Tuesday, 25th September 2018, 15:20-15:50 pm

Sprecher

Prof. Dr. Martin Zacharias, TU München

Titel

Investigating DNA recognition and repair using advanced sampling simulations

Abstract

Nucleotide excision repair of damaged DNA requires recognition of the DNA lesion and a conformational transition (flipping) of damaged nucleotides from an intra-helical to an extra-helical conformation. It is still unclear how the damage is efficiently identified and looped out from an energetically stable stacked and base paired state without any external energy source. Typically, binding of repair enzymes leads to local and global deformations of the target DNA. For two frequent DNA lesions, oxidation of guanine to form 7,8-dihydro-8-oxo-guanine (8oxoG) and cis-syn-cyclobutane pyrimidine dimer (CPD) formation, we have performed advanced sampling free energy simulations to study the flipping process for globally deformed DNA conformational states. The simulations indicate that global untwisting deformation of the DNA towards the enzyme bound form alone (in the absence or protein) significantly reduces the penalty for damage flipping. The finding offers a mechanistic explanation how binding free energy that is transformed to binding induced DNA deformation facilitates flipping and gives insight into the role of protein-DNA contacts.

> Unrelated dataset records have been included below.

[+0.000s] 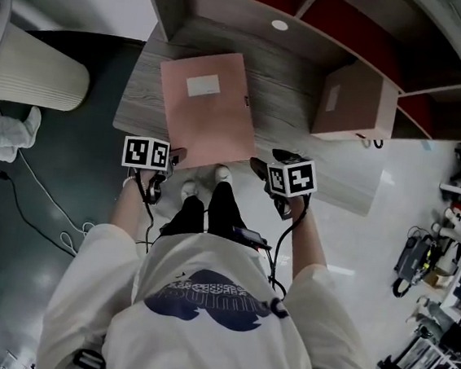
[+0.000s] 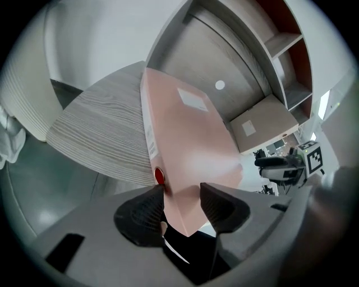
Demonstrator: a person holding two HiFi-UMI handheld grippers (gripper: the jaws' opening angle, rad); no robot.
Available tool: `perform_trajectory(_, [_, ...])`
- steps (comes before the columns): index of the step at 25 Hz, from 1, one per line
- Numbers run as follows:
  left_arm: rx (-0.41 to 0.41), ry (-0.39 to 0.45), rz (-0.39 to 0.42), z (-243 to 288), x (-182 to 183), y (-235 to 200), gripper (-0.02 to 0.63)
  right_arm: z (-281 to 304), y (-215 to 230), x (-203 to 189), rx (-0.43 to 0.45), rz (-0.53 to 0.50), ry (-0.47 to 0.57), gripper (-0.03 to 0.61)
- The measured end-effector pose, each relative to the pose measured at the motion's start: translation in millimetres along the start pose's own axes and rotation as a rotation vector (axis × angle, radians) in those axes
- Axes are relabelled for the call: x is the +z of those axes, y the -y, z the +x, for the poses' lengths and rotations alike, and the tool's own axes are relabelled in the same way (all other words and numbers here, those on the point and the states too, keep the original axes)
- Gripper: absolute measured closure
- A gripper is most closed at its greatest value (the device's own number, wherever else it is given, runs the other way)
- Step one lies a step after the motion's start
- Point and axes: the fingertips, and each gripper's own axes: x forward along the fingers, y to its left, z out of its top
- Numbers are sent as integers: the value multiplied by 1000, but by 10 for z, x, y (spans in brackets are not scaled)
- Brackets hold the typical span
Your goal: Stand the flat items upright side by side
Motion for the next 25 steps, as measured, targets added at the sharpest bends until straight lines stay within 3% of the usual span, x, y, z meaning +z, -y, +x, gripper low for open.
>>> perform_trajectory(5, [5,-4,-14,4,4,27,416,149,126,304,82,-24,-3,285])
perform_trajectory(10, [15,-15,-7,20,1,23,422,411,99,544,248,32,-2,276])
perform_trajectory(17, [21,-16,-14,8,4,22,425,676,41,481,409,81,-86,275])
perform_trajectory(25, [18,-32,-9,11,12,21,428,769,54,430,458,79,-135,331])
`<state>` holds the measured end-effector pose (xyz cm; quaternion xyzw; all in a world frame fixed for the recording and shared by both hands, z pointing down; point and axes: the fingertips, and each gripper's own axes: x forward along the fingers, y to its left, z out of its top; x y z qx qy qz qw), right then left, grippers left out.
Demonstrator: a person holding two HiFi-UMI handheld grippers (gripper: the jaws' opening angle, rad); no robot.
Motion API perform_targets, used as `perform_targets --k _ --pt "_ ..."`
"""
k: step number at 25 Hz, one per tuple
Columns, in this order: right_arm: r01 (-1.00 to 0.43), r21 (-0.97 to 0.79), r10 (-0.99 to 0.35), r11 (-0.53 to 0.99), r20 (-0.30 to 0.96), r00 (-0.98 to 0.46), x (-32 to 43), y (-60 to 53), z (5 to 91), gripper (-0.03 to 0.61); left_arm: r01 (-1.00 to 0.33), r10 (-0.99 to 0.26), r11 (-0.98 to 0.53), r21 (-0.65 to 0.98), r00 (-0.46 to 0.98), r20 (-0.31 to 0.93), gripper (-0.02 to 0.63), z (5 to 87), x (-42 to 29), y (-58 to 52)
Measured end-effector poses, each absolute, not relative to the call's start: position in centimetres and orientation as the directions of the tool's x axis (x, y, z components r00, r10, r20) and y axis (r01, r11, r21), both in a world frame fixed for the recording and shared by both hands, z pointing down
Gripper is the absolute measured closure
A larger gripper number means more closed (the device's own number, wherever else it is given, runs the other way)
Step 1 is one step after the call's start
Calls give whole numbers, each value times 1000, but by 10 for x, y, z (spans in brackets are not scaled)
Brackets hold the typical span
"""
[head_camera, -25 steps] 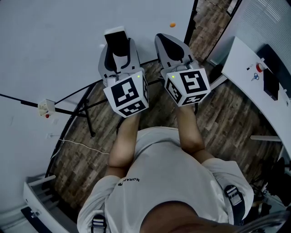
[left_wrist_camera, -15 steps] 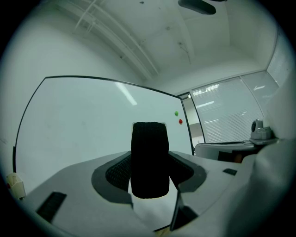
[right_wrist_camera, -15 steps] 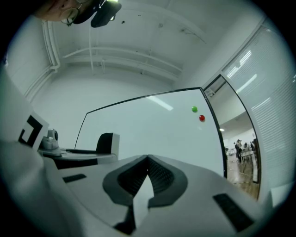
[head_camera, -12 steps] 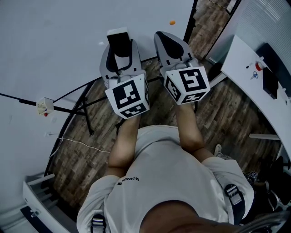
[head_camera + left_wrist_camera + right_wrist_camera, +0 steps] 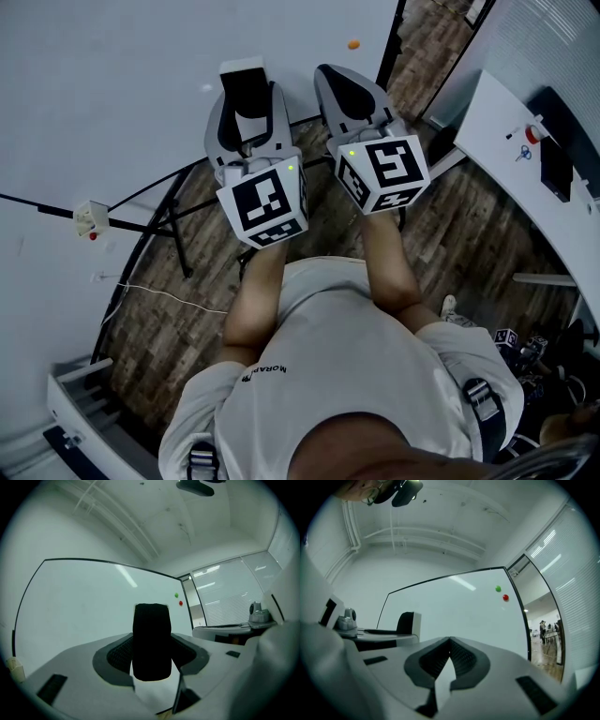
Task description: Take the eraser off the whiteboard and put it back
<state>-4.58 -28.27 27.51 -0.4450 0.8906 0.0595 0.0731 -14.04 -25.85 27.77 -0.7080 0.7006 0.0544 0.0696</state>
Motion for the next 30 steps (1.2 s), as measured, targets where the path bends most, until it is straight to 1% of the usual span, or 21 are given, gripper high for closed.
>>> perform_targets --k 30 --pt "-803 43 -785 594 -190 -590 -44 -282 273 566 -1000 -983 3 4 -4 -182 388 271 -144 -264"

Further simulation studies on the general structural effects of twist deformations in DNA will also be presented. 

Wednesday, 26th September 2018

Experten-Talks

Zeit

Wednesday, 26th September 2018, 9:00-9:30 am

Sprecher

Martin E. Garcia, Universität Kassel

Titel

Simulation of fast and ultrafast structural changes in solids and biomolecules upon interaction with light

Abstract

Intense femtosecond-laser pulses are able to induce ultrafast nonthermal phase transitions in different materials along pathways that are inaccessible under thermodynamic conditions. In order to investigate the motion of atoms in the nonthermal transient state produced by femtosecond laser excitation we performed ab-initio molecular-dynamics (MD) simulations on laser-excited potential energy surfaces using our code CHIVES (Code for Highly excited Valence Electron Systems). We found surprising results, like excitation of squeezed thermal phonons, which constitute the precursor of nonthermal melting as a function of fluence, the presence of  atomic fractional diffusion, as a transient state preceding the formation of a nonthermal liquid, and laser-fluence dependent anisotropic energy redistribution. Also, the possibility of controlling nonthermal melting by pulse shaping was considered. In this talk, a brief overview on some of the results of will be given. In order to extend our method for the study of nucleation and cooperative phenomena, we developed an analytical interatomic potential for laser-excited silicon, which depends on the electronic temperature. With the help of this potential we were able to perform large-scale simulations and study the nonthermal dynamics. In addition, results from a hybrid atomistic-continuum model for the laser-induced nanostructuring of gold surfaces upon excitation with spatially modulated ultrashort UV pulses will be shown. A TTM-MD approach allowed us to perform calculations on experimental spatial and time scales and to achieve a one-to-one comparison with experiments. Finally, the application of a novel nonequilibrium Markov-State-Modeling approach to study the influence of microwave radiation on proteins will be presented.